The fraud pouring out of Minnesota at this point isn’t a trickle—it’s a fire hose. And it’s no longer limited to fake childcare centers and shell nonprofits gaming the system. According to a decisive move by the Trump administration on Friday, the rot runs much deeper.
USDA Secretary Brooke Rollins announced that her department is immediately suspending $129 million in federal awards to Minnesota, citing widespread mismanagement, obstruction, and rampant fraud tied to food assistance programs. The message to Gov. Tim Walz and Minneapolis Mayor Jacob Frey was unmistakable: the free ride is over.
As Rollins revealed during a December 2025 Cabinet meeting, the USDA had reached out as far back as February to partner with states in cleaning up fraud, waste, and abuse in federal food programs like SNAP. The goal was simple—share data, cooperate with audits, and stop criminal networks from looting taxpayer dollars.
Red states complied. Blue states? Not so much.
A total of 21 states, including California and Minnesota, refused to turn over SNAP data. Some even went so far as to file lawsuits to block federal oversight. Transparency, apparently, is only a virtue when it doesn’t interfere with progressive governance.
That’s when the warnings began. Rollins made it clear: if states wouldn’t cooperate, the money would stop. And now, for Minnesota, it has.
The decision follows a growing list of Trump DOJ indictments tied to fraudulent SNAP schemes in left-wing strongholds like Portland and Minneapolis. Federal investigators have already exposed massive abuse of food benefit programs in Minnesota—abuse that state and local leaders either failed to stop or actively ignored.
On Friday, Rollins confirmed the USDA is done playing along.
“No more handouts to thieves,” she said. “Time to drain the Minnesota swamp and put American taxpayers first.”
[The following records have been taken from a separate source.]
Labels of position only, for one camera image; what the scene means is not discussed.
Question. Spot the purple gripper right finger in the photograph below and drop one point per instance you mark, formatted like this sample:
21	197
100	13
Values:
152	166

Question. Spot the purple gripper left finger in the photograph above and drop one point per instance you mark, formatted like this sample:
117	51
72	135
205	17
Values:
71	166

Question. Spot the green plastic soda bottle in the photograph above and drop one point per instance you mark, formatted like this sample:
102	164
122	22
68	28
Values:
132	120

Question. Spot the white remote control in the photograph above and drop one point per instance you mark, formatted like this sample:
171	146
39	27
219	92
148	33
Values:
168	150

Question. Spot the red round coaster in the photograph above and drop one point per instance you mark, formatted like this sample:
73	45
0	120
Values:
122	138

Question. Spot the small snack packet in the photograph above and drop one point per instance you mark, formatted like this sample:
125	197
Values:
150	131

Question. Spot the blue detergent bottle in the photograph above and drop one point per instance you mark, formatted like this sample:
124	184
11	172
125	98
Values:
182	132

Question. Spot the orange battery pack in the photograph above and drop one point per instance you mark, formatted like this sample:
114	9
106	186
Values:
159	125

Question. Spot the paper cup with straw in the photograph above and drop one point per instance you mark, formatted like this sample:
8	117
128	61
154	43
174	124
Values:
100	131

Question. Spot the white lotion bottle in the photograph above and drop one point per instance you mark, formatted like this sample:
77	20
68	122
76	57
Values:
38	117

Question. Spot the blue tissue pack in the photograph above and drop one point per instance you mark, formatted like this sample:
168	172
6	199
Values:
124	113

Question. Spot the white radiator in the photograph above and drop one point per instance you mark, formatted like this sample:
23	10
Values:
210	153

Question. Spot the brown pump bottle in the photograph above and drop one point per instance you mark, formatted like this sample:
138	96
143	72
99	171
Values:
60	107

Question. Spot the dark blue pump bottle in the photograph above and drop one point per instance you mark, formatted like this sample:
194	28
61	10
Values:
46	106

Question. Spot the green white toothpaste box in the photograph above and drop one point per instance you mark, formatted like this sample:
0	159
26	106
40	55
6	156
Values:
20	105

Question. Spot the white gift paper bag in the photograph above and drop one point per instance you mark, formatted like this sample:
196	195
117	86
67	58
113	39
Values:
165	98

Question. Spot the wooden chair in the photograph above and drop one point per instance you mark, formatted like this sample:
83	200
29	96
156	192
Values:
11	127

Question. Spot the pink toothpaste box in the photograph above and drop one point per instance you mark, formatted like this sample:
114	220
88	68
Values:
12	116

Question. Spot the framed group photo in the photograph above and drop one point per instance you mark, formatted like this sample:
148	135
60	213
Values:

It’s a rare moment of accountability in a system that has long rewarded incompetence and corruption—as long as it came wrapped in progressive slogans. Walz and Frey, who have presided over years of scandals, ballooning budgets, and endless excuses, are now learning that federal money isn’t an entitlement.
More details are expected in the coming days as investigators continue digging. Given Minnesota’s recent track record, don’t be surprised if this $129 million freeze is just the beginning.